YOGYAKARTA, Suara Muhammadiyah-Universitas Muhammadiyah Yogyakarta (UMY) selama 36 tahun telah berkembang menjadi Perguruan Tinggi Muhammadiyah yang cukup diperhitungkan di Indonesia. Ketua Umum PP Muhammadiyah Haedar Nashir mengharapkan UMY dengan segala pencapaiannya tetap menjadi pusat pergumulan pemikiran dan pengembangan Islam yang berkemajuan.

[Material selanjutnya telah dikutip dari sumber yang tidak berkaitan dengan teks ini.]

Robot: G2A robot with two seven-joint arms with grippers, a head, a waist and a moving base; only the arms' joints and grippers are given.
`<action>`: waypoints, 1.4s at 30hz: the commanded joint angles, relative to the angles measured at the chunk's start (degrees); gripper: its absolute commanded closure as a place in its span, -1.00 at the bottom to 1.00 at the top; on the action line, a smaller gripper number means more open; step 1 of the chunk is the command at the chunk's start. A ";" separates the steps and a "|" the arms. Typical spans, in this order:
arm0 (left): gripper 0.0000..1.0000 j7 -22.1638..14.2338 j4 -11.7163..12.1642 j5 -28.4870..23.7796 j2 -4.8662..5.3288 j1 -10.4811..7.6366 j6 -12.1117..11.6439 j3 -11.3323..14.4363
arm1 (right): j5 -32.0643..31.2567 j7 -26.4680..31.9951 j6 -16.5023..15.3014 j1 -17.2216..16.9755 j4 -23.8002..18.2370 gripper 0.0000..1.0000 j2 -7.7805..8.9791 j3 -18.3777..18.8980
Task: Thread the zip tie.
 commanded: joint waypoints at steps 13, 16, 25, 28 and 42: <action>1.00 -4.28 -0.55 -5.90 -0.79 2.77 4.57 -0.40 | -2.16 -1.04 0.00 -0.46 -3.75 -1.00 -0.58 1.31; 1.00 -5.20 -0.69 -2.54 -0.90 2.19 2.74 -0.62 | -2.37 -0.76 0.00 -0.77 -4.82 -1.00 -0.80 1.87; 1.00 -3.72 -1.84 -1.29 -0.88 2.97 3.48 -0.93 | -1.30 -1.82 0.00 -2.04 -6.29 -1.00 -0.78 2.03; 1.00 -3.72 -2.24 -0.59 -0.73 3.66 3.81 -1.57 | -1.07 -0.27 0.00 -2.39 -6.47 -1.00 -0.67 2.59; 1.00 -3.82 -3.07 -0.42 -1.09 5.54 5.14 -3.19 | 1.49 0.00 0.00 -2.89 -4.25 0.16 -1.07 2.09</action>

“Dalam mengembangkan Islam yang berkemajuan memerlukan pondasi atau basis epistemologi yang kuat. Kami percaya UMY dan PTM yang lain mampu meletakkan pemikiran-pemikiran Islam yang berkemajuan,” tukas Haedar di Gedung Ar Fahruddin B, Selasa (25/4).

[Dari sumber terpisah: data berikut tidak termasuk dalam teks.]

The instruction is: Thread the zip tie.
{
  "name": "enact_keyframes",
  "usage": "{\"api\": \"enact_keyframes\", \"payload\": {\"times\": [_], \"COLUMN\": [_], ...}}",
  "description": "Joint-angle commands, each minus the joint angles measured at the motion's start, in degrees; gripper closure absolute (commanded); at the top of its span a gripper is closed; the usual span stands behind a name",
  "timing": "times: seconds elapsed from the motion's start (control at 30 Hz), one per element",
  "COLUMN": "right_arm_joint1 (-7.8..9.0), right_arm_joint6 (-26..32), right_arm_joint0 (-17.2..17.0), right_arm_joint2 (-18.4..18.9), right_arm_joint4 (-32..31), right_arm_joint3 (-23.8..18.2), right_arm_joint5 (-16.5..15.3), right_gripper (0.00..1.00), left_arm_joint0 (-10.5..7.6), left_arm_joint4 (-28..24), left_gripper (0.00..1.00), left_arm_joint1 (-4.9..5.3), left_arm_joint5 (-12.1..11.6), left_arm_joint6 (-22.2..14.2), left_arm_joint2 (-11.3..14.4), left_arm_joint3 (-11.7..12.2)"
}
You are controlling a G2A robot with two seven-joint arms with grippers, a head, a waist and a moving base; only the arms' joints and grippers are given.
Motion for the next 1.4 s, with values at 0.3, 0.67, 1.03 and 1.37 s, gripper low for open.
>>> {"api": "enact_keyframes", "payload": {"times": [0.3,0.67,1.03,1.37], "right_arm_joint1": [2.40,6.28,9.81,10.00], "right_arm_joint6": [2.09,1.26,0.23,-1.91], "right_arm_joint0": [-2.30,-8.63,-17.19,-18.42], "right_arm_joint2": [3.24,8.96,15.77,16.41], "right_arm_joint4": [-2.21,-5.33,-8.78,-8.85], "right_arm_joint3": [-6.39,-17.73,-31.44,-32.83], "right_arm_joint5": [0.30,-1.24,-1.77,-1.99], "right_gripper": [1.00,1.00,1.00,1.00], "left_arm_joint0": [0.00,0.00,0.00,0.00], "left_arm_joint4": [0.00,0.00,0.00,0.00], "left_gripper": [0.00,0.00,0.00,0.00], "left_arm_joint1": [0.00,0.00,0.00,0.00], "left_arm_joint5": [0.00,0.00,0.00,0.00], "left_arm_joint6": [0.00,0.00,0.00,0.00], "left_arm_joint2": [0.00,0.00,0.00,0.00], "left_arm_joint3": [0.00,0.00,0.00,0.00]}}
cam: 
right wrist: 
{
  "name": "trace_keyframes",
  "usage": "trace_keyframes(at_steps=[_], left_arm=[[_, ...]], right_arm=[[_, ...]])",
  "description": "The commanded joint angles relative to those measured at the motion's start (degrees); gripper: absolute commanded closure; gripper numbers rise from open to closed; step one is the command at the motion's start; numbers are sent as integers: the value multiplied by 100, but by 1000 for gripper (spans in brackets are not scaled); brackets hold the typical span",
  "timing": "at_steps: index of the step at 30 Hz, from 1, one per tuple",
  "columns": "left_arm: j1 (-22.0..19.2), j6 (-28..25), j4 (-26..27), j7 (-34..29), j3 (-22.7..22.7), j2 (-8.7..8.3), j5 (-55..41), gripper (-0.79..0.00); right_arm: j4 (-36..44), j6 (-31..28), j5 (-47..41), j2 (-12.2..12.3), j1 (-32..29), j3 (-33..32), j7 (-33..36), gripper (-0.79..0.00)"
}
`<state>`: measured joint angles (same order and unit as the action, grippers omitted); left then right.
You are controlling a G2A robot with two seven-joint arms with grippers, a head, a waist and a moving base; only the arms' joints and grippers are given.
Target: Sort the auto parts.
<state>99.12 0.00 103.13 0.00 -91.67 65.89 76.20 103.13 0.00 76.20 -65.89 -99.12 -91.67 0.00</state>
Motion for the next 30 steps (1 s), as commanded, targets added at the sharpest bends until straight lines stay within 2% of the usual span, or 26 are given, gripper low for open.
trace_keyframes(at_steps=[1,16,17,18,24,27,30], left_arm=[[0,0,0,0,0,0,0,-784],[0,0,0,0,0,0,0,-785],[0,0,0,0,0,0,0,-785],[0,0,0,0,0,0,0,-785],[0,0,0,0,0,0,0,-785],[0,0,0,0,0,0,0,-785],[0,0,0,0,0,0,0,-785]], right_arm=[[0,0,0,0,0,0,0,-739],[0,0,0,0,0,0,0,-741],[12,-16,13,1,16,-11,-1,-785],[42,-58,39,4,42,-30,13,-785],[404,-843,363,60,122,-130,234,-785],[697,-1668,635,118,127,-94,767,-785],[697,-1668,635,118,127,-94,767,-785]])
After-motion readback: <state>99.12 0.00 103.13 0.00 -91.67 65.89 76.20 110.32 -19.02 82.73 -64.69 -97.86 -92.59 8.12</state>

Menurut Haedar ada 3 embrio yang bisa ditangkap dari konsep Islam berkemajuan sendiri. Pertama, Islam sebagai pondasi pembangunan peradaban atau Islam sebagai dinul hadlarah. Dasar-dasar pembentuk peradaban itu sendiri terag Haedar adalah moral, Ilmu pengetahuan, dan teknologi.
“Bagaimana merekonstruksi nilai-nilai Islam sebagai bangunan peradaban di tengah kehidupan baik pada tatanan domestic ataupun internasional penuh dengan kecenderungan,” katanya.

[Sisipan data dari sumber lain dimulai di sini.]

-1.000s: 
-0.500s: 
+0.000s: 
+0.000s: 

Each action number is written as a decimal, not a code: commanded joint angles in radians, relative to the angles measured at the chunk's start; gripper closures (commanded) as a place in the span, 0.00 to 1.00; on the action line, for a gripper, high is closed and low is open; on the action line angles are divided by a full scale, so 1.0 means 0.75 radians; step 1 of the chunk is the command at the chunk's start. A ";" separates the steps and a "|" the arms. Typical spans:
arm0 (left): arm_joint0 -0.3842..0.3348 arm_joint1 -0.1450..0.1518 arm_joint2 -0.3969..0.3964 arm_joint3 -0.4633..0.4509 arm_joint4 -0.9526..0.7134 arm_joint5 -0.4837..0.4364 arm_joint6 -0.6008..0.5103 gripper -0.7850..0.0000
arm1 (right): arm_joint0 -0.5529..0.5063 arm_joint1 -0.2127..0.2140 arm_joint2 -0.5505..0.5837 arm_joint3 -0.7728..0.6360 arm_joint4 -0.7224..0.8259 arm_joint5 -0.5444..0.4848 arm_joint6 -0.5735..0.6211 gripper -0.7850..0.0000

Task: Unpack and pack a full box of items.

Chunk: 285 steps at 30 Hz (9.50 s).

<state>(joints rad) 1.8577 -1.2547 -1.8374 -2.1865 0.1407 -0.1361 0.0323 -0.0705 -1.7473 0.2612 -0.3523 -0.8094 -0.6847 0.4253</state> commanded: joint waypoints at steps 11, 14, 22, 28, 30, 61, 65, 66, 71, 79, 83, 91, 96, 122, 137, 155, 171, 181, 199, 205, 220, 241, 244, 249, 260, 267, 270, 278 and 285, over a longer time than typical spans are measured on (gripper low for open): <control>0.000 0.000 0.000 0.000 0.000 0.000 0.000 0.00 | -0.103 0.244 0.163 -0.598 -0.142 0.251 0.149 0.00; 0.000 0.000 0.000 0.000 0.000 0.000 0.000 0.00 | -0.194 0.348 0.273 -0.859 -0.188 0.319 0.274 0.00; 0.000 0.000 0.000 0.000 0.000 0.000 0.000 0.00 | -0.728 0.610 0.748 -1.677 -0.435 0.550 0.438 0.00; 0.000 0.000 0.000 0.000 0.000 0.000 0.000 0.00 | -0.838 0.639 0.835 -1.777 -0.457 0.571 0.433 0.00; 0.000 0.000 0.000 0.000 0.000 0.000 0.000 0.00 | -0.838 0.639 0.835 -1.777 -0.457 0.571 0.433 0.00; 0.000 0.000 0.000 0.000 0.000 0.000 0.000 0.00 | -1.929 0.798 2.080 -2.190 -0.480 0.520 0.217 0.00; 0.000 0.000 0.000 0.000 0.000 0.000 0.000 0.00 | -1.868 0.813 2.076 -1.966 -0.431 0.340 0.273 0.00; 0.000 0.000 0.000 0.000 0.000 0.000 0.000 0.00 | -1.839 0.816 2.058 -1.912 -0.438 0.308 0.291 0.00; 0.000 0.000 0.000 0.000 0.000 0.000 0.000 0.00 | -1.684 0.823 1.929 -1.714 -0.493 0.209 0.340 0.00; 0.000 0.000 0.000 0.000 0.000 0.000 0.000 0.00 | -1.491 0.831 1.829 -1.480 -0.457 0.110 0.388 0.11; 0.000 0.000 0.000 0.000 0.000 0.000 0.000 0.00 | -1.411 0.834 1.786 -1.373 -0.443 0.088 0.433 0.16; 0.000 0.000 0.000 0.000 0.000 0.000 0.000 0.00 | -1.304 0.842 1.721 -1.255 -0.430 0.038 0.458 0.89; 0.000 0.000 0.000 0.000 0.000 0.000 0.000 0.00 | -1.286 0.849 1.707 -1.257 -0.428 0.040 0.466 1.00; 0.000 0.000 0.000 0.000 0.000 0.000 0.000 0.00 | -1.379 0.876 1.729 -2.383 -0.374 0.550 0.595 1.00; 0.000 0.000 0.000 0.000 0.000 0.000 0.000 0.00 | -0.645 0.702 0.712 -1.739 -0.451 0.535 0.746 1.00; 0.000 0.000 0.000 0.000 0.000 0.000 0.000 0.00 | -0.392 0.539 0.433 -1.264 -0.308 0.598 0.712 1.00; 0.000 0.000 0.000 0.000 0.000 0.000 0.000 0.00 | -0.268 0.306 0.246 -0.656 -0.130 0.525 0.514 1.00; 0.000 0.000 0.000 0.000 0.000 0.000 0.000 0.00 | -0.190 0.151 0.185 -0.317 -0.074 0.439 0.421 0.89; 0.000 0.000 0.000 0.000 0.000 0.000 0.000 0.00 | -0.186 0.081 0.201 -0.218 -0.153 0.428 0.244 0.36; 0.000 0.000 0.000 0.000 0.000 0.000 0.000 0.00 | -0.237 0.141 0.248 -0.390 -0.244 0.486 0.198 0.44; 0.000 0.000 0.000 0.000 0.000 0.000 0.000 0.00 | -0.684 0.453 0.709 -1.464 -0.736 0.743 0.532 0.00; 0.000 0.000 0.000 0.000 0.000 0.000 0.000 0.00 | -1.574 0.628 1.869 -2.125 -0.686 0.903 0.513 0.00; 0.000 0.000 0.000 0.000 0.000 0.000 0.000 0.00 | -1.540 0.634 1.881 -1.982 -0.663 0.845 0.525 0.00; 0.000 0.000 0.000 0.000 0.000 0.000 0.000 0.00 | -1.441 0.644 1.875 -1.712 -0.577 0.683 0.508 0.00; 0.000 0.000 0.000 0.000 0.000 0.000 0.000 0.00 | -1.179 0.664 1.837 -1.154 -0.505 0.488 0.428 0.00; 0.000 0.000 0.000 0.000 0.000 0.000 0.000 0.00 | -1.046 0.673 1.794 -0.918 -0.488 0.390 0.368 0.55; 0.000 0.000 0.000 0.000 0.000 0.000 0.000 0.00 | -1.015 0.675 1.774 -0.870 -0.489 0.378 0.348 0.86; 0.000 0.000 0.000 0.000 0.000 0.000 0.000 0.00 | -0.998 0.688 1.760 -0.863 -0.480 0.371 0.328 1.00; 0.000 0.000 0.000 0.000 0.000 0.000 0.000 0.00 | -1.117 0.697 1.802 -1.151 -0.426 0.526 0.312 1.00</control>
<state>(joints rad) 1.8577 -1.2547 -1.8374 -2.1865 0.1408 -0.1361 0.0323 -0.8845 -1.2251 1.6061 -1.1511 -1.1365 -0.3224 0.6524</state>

Kedua, Islam berkemajuan memiliki karakter yang wasathiyah, atau yang tengahan dan moderat. Wacana moderat bagi Muhammadiyah sendiri yaitu tidak kanan dan tidak kiri. Melihat, saat ini Haedar merasakan kecenderungan pergulatan yang kuat antara kelompok yang kanan dan kiri tersebut.
“UMY harus menjaga agar siapapun yang ada di dalammnya terus berada di dalam arus tengah ini. UMY harus selektif, bagaimana meletakkan Islam yang wasathiyyah menjadi bangunan berpikir UMY sebagai PTM,” imbuh haedar.
Jika tidak ada kekuatan modarasi yang menjadi penyeimbang, menurutnya yang akan terjadi adalah clash of fundamentalisme yang berunjung kepada terjadinya kekerasan karena dua arus yang sama ekstremenya dan saling bertubrukan tersebut.
“Dalam hal ini, agama sering kali menjadi sectarian response. Saya harap UMY kritis dalam melihat respons tersebut,” lanjut Haedar.
Ketiga, Islam berkemajuan memiliki strategi pencerahan yang proaktif namun tidak konfrontatif. Dalam hal ini, Muhammadiyah telah mengalami pergeseran dari cara-cara konfrontatif kepada proaktif seiring dengan perkembangan zaman. “Yaitu dengan pendekatan dakwah yang penuh hikmah dan edukatif,” katanya.
Keempat, Islam yang berkemajuan harus konsen kepada nilai-nilai kemanusiaan universal yang membawa kepada perdamaian, kebaikan dan relasi sosial yang anti diskriminasi dan nilai-nilai ihsan. Hal tersebut menjadi peluang bagi Muhammadiyah untuk menunjukkan Islam sebagai dinul ihsan.
“Di tengah-tengah kecenderungan agama di abad modern yang semakin scriptural sebagai respons dari krisis yang dibawa oleh kebudayaan secular, Maka sesungguhnya Muhammadiyah memiliki peluang yang leluasa untuk menunjukkan Islam sebagai dinul ihsan, yang penuh dengan kebaikan-kebaikan, nilai-nilai toleransi dan sebagainya,” tandasnya.
Oleh karenanya, UMY diharapkan mampu menjadi pusat pengkajian ilmu-ilmu profetik yang menjabarkan nilai-nilai ihsan dalam kehidupan masyarakat yang majemuk. Mencari celah-celah di mana mampu menyentuh dan merekatkan satu sama lain dengan ihsan. Termasuk membangun budaya keilmuan yang membawa kepada pencerahan.
“Apalagi kita sebagai masyarakat yang majemuk, sebagai masyarakat yang hidup dalam kebhinnekaan, nilai-nilai ihsan menjadi antara satu sama lainnya,” pungkas Haedar (Th).